The same properties as in Fig. 4 but now for the case of $\epsilon =10$. Here, it is the lighter mass $m_1$ executing the fast-scale oscillations, while opening a gap from the site to its left and presenting a cascade of alternating gap openings and compression events with its right neighbor, which, in turn, lead to the successive emission of progressively smaller-amplitude (and thus slower) waves within the solitary wave train that emerges in the space-time contour plot. Here $\kappa =1$.

Figure 7

The case of $\epsilon =0.5$, close to the value at which the maximal trapping occurs. The same diagnostics as for $\epsilon =0.1$ in the case of Fig. 4 are shown. In this case the results reveal vibration over the fast scale of both $u_0$ and $v_0$ at the defect site and formation of only a second wave traveling to the right. Here $\kappa =1$.

Figure 8

Transmitted, reflected, and trapped portions of the energy as functions of $\epsilon$ at different values of $\kappa$ in the case of the three-bead system (13). Observe that in addition to the existence of a maximum for a particular $\epsilon =m_2/m_1$, the energy fractions approach constant values at large $\epsilon$. Both features are shared by the infinite-chain case.

Figure 9

The same diagnostics as those of Fig. 3 (transmitted $T$, reflected $R$, and trapped $1-T-R$ fractions of the energy) as functions of the mass ratio, but now for the case of two adjacent mass defects (left) and that of three adjacent mass defects (right).

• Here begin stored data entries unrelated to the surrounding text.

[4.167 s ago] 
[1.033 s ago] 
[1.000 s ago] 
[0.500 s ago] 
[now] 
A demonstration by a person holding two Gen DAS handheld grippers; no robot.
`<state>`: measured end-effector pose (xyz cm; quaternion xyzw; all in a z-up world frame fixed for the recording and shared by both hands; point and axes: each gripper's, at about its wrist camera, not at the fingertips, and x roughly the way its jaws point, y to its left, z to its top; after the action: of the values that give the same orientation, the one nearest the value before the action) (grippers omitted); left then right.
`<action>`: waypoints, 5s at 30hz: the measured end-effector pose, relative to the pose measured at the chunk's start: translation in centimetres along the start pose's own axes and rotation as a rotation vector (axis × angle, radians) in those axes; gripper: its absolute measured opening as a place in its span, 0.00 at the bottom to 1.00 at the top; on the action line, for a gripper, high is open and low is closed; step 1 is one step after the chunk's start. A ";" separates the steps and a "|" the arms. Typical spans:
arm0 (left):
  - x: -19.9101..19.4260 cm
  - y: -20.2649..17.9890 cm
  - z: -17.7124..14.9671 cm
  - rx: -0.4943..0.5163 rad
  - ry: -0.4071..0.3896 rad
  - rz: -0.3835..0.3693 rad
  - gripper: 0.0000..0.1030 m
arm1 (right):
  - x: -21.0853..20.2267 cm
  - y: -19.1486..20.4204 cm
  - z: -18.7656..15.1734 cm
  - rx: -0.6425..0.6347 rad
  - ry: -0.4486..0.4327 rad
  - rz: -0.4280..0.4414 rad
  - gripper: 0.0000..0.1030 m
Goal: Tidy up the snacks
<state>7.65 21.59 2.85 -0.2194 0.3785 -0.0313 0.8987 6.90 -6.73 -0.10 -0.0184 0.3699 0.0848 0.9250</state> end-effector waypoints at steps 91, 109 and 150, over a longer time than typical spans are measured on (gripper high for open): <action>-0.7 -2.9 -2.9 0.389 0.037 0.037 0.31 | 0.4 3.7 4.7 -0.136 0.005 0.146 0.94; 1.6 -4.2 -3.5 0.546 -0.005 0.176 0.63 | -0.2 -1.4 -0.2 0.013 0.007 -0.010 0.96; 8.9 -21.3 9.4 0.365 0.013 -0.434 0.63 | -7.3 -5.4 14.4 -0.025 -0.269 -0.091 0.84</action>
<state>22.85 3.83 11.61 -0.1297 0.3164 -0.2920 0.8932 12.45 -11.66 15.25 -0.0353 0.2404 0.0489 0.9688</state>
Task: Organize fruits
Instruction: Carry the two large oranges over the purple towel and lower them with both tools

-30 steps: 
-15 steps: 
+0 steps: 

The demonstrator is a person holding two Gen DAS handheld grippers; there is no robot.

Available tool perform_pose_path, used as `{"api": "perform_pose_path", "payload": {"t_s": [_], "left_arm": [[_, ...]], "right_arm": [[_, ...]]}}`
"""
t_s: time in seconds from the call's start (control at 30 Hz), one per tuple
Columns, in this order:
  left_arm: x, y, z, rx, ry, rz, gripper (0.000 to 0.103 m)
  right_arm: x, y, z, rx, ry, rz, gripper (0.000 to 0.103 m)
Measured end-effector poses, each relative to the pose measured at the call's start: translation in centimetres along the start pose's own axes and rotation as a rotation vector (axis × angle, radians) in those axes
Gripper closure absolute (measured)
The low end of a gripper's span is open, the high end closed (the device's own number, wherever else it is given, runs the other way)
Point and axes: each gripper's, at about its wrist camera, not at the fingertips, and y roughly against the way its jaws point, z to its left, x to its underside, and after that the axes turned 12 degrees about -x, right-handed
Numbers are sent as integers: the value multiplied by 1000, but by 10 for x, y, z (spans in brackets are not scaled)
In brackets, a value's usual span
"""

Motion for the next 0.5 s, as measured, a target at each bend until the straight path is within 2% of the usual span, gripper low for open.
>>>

Here $\kappa =1$.

Figure 10

The space-time ($n$-$t$) evolution of the contour plot of the field ${\dot{u}}_n\left(t\right)$ for the case of two adjacent defects, at $n=0$ and $n=1$ (left panel), and two defects that are spaced widely apart, at $n=0$ and $n=50$ (right panel). A larger chain, $-150\le n\le 250$, was used in these simulations. Here $\epsilon =5$ and $\kappa =1$.

Figure 11

The time derivative of the difference $w_0\left(t\right)=u_0\left(t\right)-v_0\left(t\right)$ given by the direct numerical computation (black) and the analytical approximation (green) for $\epsilon =0.005$ and $\epsilon =0.025$. The insets zoom in on the regions inside the rectangles.

Figure 12

Numerical solution of (18) and (19) at $\epsilon =0.01$ and $\epsilon =0.1$.

Figure 13

Comparison of the numerical solution of (18) and (19) at $\epsilon =0.01$ (colored solid curves) and the two-timing approximation up to $O\left(\epsilon \right)$ (black dashed curves).